“岑兄,辛苦你了。”文墨涵起身,“这次若不是你,灾后重建也不会进展这么快。”
岑玉在一旁坐下:“人人都不想管江洲,你倒好,还要将这个烂摊子接下来!”
“江洲是个好地方。”文墨涵笑着说道,“若是以后外放,我想来江洲。”
岑玉蹙眉:“你这是打算为了萧曼,放弃大好前程了。”
“岑兄,我的为人,你还不清楚吗?”文墨涵温声说道,“我自有我的打算。”
“萧曼真是演了一出好戏,骗过了所有人,人
人都以为她重伤昏迷,在感业寺休养,如今她却出现在……”
“岑兄,没有证据的话,莫要乱说,曼儿确实重伤昏迷未醒。”文墨涵打断岑玉的话,无论任何时候,他都不会给人留下任何不利于萧曼的把柄。
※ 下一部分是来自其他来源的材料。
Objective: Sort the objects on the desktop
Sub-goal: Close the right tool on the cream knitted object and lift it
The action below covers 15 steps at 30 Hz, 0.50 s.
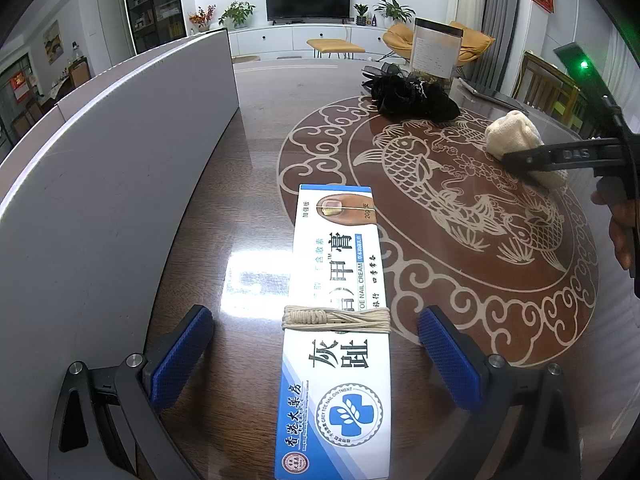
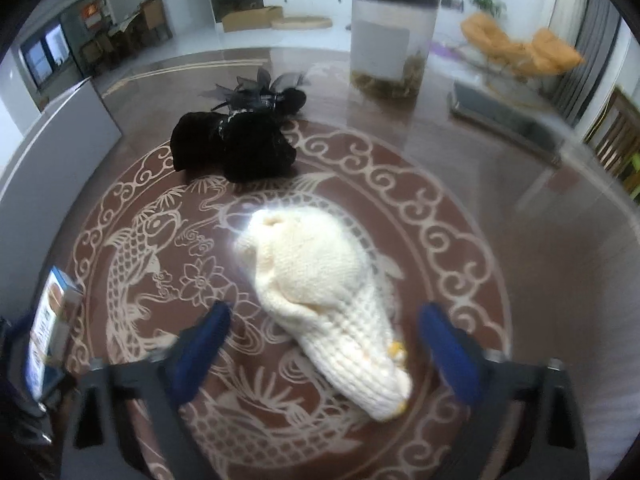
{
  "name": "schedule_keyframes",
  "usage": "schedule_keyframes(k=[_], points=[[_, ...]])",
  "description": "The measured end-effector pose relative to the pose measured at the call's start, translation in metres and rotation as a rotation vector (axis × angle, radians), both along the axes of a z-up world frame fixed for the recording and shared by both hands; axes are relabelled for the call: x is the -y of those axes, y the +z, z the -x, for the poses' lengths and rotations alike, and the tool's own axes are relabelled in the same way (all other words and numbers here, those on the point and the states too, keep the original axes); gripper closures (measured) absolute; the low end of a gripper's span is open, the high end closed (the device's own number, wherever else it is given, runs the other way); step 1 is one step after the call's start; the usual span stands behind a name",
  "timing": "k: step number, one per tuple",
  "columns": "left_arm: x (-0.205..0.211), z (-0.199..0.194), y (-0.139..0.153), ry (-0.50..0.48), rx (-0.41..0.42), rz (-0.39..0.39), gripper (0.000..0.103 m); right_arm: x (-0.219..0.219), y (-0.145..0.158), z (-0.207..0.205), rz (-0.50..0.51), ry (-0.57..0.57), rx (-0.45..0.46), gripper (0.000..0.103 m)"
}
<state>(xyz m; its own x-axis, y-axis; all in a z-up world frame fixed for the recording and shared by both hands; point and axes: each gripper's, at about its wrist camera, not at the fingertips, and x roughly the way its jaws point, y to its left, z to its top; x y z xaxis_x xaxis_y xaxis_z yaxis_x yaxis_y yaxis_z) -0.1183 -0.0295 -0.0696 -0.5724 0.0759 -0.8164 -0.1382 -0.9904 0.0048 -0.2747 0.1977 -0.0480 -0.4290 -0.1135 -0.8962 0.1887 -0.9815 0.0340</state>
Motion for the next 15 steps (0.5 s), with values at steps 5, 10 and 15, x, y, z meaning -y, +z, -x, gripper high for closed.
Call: schedule_keyframes(k=[5,10,15], points=[[0.000,0.000,0.000,0.000,0.000,0.000,0.000,0.006,0.004,-0.011,-0.007,0.029,-0.038,0.056],[0.000,0.000,0.000,0.000,0.000,0.000,0.000,0.015,0.010,-0.056,-0.036,0.097,-0.117,0.058],[0.001,-0.001,0.000,0.000,0.000,0.000,0.000,0.012,0.020,-0.134,0.006,0.133,-0.198,0.058]])
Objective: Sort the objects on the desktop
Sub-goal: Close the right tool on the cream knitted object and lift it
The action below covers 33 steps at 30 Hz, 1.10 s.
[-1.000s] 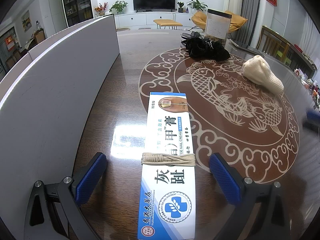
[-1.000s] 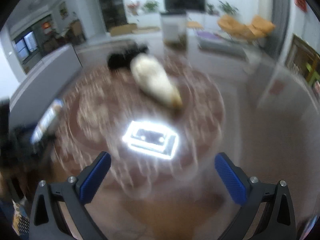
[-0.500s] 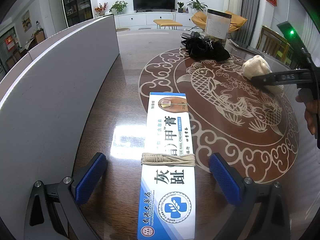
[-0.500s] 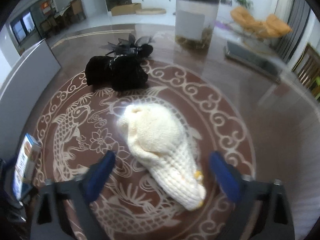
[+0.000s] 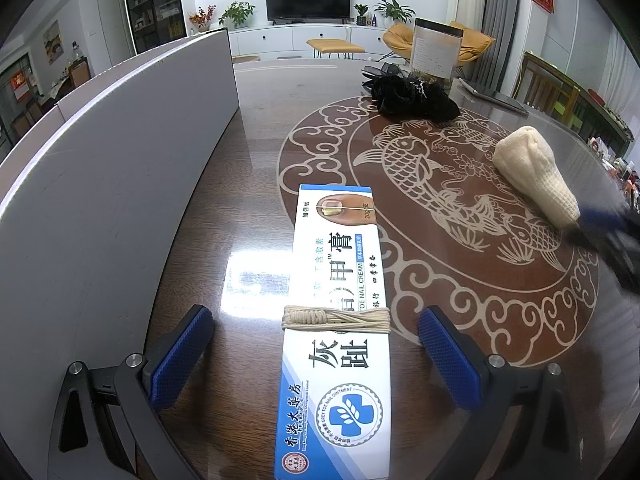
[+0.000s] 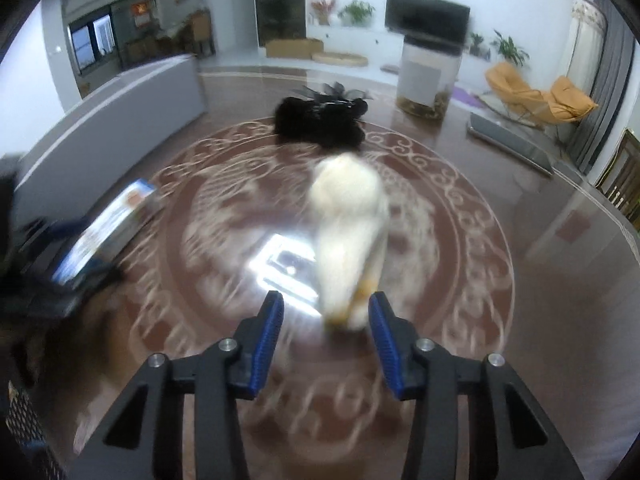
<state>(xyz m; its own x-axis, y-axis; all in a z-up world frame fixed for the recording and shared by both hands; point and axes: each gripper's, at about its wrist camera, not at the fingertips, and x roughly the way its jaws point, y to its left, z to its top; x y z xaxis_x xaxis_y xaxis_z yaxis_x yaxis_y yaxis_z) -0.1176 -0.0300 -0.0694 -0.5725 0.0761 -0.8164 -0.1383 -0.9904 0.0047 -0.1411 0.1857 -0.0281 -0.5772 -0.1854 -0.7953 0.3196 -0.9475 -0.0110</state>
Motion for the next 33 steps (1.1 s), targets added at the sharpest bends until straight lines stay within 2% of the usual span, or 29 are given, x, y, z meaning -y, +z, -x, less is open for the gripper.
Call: schedule_keyframes(k=[3,4,5,7,11,15,20,25,27,29,30,31,33], points=[[0.000,0.000,0.000,0.000,0.000,0.000,0.000,-0.010,0.001,-0.041,0.021,-0.034,-0.035,0.057],[0.000,0.000,0.000,0.000,0.000,0.000,0.000,-0.014,0.001,-0.052,0.017,-0.051,-0.050,0.051],[0.000,0.000,0.000,0.000,0.000,0.000,0.000,-0.015,0.000,-0.057,0.009,-0.062,-0.054,0.035],[0.000,0.000,0.000,0.000,0.000,0.000,0.000,-0.018,-0.004,-0.062,-0.017,-0.092,-0.062,0.013],[0.000,0.000,0.000,0.000,0.000,0.000,0.000,-0.018,-0.013,-0.060,-0.049,-0.114,-0.051,0.012],[0.000,0.000,0.000,0.000,0.000,0.000,0.000,-0.017,-0.018,-0.044,-0.033,-0.131,-0.029,0.012],[0.000,0.000,0.000,-0.001,0.000,0.000,0.000,0.000,-0.009,0.016,-0.021,-0.107,0.018,0.012],[0.000,0.000,0.000,0.000,0.000,0.000,0.000,0.020,-0.013,0.070,-0.027,-0.123,0.062,0.012],[0.000,0.000,0.000,0.000,0.000,0.000,0.000,0.023,-0.016,0.085,-0.028,-0.140,0.072,0.014],[0.000,0.000,0.000,-0.001,0.000,0.000,0.000,0.021,-0.021,0.093,-0.008,-0.156,0.099,0.037],[0.000,0.000,0.000,-0.001,-0.001,0.000,0.000,0.020,-0.022,0.094,-0.004,-0.163,0.098,0.042],[0.000,0.000,0.000,-0.001,-0.001,0.000,0.000,0.019,-0.020,0.093,0.009,-0.161,0.076,0.062],[0.000,0.000,0.000,0.000,-0.001,0.000,0.000,0.016,-0.016,0.085,0.047,-0.146,0.059,0.064]])
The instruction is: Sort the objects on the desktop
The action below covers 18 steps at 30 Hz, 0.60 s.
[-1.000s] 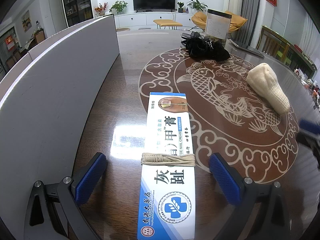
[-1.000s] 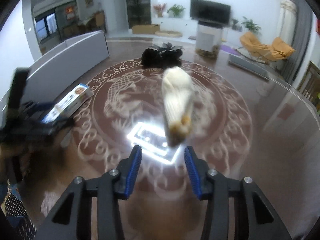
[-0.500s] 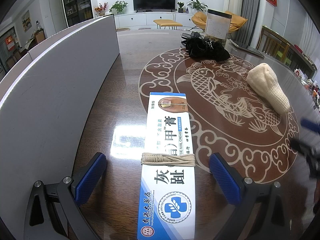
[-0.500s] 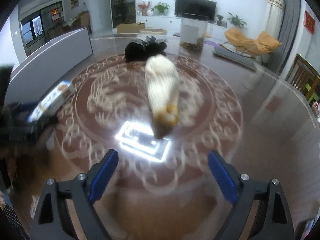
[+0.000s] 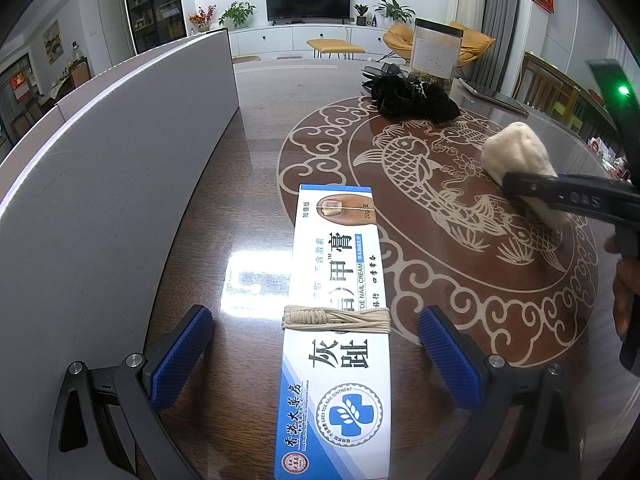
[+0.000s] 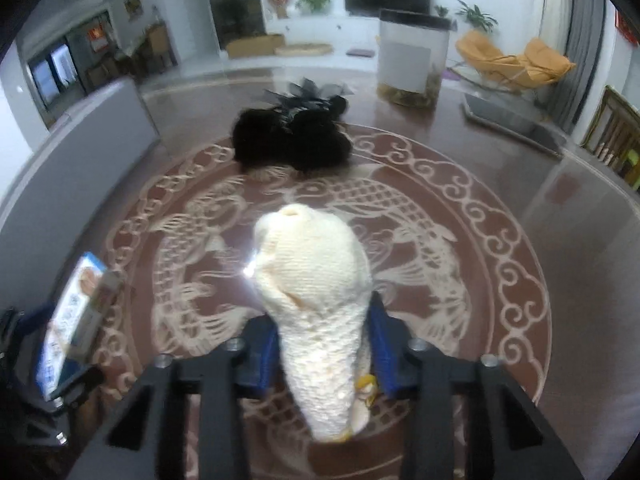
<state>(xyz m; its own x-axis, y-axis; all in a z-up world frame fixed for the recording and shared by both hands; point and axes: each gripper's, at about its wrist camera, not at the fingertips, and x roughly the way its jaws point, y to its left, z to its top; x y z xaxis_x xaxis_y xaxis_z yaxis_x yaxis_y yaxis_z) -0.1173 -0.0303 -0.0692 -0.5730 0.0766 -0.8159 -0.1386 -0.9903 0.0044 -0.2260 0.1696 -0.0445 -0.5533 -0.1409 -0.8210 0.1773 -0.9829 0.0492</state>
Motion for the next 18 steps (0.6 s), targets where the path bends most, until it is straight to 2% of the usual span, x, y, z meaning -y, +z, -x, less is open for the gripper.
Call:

岑玉又气又恼:“你如今是为了她,连我这个兄弟都骗了!”
文墨涵不做声,事关萧曼,他不敢大意,若是传出萧曼并未重伤的流言,萧曼难免背上欺君的罪名,更何况萧曼好不容易跳出帝京的争斗圈,他哪能再让她陷入进去。
“罢了,罢了!”岑玉见他不说话,就明白,只要事关萧曼,文墨涵就会变得很谨慎。
“赈灾的事情如何了?”
“正好,有件事,我想问问你,江洲也有岑家的生意,我想问一下,江洲可有一州县,名叫漳县?”
“有,这地方位置很偏,加上不能种植稻谷,是出了名的贫困县。”岑玉仔细想了想,“我当初还去过这里,太穷了,根本没有投资的必要,便放弃了,有什么问题吗?”
“据说,漳州发现一处矿藏,知府衙门调集了不少百姓前去挖矿,但是却没有一个人归来,江洲的档案里
面,没有任何跟漳县有关的记载,仿佛漳县凭空消失了一般。”
“你怀疑漳县有问题?”
“是!”文墨涵点头附和道,“我总觉得,江洲知府衙门,在隐瞒什么。”
“你派人去查了吗?”
“我让人找了一个熟悉路的当地人去漳县探查,人还没有回来。”文墨涵将信点燃,扔进火盆里面,看得岑玉不住咂舌。
“你可知,她出现在这里,所图不小。”岑玉忍不住的说道,如今,他发现,他一点也不了解萧曼,萧曼身上的秘密,多得让人分不清真假,背后的势力更是深不可测,甚至让他觉得有些可怕。
“若是她所图之中有我,我会更高兴。”
“你真是中毒不轻!”岑玉咬牙切齿道,“她来江洲,想必是为了江洲的几处盐场吧。”
文墨涵给岑玉倒茶,并不回答他的问题:“我一路来江洲,十分太平,有人走在我前面,替我扫平了所有障碍。”
岑玉端起茶,啜了一口:“她还算有良心。”
“她总是那般善良。”
善良?岑玉没做声,瞎了你的狗眼,那女人跟善良完全不沾边,好吗?她是心黑,黑得发紫那种黑!